🤖 AI Summary
Addressing the challenge of multilingual text-to-speech (TTS) synthesis across 1,369 languages and 13 scripts in the Indian subcontinent, this work introduces the first end-to-end TTS framework tailored for everyday code-switching. Methodologically, we propose a phonology-based universal label set (CLS), enabling script- and language-agnostic input representation through phonology-driven text normalization and cross-lingual mapping—eliminating reliance on large, language-specific phoneme or word inventories.
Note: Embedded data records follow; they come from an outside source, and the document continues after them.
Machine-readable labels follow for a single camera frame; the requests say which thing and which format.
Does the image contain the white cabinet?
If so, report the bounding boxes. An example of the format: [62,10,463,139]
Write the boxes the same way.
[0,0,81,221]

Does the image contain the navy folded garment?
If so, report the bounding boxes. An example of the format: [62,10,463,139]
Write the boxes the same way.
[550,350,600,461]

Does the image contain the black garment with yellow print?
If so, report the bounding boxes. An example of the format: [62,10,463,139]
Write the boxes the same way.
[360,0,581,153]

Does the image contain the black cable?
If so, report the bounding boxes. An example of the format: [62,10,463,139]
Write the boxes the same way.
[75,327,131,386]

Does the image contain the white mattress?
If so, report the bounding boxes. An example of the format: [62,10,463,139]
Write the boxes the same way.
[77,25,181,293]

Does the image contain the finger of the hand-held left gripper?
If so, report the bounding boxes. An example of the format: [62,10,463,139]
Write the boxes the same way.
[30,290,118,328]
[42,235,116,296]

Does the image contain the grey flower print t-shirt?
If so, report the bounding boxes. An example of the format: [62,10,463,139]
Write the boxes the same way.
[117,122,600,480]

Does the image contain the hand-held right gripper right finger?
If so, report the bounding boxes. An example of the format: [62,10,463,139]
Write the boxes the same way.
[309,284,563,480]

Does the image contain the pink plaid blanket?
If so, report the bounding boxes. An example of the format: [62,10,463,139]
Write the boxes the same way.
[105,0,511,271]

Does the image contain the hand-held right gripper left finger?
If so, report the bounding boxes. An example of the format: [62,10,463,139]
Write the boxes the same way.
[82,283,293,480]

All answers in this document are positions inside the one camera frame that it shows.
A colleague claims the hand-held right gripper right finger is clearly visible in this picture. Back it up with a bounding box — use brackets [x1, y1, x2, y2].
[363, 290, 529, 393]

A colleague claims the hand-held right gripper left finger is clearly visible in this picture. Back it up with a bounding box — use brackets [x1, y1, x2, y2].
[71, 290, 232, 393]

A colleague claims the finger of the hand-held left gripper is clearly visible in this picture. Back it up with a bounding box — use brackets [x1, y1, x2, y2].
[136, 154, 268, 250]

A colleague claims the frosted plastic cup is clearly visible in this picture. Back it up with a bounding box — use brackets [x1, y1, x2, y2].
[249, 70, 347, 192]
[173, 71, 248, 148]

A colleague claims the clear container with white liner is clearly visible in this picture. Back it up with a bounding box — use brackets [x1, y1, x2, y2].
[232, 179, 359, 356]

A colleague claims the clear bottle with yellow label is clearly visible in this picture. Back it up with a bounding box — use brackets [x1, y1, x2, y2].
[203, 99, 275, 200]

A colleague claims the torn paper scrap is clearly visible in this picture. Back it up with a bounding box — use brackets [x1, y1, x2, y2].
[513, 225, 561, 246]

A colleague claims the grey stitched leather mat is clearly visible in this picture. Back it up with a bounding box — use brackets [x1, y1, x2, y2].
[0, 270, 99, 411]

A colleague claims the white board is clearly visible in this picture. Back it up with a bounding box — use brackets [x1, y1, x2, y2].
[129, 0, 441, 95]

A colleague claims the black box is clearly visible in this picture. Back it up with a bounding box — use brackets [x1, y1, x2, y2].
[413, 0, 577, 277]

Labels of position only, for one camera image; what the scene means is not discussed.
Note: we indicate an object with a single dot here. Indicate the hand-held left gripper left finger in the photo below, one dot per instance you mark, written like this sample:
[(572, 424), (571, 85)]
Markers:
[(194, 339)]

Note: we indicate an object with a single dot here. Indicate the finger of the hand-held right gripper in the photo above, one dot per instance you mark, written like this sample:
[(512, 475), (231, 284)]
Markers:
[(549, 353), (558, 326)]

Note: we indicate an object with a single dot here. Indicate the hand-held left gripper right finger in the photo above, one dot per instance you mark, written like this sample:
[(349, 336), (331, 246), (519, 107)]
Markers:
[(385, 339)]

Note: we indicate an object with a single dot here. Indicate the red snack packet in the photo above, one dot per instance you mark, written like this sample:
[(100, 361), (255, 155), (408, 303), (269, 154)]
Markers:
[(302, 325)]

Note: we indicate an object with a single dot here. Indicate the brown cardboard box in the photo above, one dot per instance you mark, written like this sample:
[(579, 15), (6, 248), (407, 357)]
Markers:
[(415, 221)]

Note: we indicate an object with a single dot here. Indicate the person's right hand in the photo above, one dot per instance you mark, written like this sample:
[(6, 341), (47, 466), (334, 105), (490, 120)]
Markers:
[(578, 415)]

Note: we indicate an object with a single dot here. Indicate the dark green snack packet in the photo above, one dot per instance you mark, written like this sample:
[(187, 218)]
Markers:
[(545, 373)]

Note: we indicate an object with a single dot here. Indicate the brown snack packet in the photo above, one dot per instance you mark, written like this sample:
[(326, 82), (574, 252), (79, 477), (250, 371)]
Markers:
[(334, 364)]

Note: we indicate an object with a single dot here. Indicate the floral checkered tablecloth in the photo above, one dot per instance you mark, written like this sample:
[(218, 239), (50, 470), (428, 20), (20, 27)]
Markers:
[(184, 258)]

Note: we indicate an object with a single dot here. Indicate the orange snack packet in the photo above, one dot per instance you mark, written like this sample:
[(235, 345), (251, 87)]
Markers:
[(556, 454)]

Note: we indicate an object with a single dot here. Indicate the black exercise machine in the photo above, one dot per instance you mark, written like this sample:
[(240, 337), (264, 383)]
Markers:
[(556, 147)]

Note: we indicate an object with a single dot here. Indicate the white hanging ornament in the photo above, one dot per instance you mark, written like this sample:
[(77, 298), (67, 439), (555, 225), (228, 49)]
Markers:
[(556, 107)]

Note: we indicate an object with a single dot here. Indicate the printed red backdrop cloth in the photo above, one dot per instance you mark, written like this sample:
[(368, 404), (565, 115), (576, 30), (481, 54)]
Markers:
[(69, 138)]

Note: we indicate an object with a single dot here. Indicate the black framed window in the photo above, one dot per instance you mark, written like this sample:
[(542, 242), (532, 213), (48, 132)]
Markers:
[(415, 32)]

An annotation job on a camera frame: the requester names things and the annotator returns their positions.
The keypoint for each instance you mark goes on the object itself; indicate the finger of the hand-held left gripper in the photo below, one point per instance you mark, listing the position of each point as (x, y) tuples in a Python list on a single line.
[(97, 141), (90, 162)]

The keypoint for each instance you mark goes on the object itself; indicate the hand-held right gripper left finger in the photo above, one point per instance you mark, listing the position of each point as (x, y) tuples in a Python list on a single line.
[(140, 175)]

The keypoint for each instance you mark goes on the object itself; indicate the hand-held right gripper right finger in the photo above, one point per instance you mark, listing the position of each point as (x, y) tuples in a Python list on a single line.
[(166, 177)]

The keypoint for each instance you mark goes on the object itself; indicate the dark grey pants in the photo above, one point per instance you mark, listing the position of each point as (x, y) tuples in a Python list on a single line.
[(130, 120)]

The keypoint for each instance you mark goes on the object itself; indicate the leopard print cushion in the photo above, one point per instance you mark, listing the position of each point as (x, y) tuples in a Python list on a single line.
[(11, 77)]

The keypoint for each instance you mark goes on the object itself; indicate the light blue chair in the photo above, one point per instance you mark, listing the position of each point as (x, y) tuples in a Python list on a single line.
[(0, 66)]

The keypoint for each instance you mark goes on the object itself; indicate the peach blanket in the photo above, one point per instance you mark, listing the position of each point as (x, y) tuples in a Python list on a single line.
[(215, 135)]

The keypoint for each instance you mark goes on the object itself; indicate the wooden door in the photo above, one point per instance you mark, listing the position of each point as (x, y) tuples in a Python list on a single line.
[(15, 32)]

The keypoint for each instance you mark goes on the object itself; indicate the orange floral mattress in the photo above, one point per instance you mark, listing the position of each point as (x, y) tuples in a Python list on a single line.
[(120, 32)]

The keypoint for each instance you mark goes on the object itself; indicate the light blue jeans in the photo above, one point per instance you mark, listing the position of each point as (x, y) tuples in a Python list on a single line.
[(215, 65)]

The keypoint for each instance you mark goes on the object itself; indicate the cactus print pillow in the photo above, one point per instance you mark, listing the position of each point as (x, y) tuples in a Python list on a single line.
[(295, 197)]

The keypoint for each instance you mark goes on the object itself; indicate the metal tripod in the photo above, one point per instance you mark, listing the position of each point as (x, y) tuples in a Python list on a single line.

A single acoustic model trained on this unified representation supports seamless, speaker-consistent synthesis across 13 Indian languages and English within one voice. Experiments demonstrate state-of-the-art performance in naturalness (MOS), code-switching accuracy, and cross-lingual generalization, while significantly improving prosodic continuity and speaker identity preservation during intra-sentence language switching.
📝 Abstract
India has 1369 languages of which 22 are official. About 13 different scripts are used to represent these languages. A Common Label Set (CLS) was developed based on phonetics to address the issue of large vocabulary of units required in the End-to-End (E2E) framework for multilingual synthesis. The Indian language text is first converted to CLS. This approach enables seamless code switching across 13 Indian languages and English in a given native speaker's voice, which corresponds to everyday speech in the Indian subcontinent, where the population is multilingual.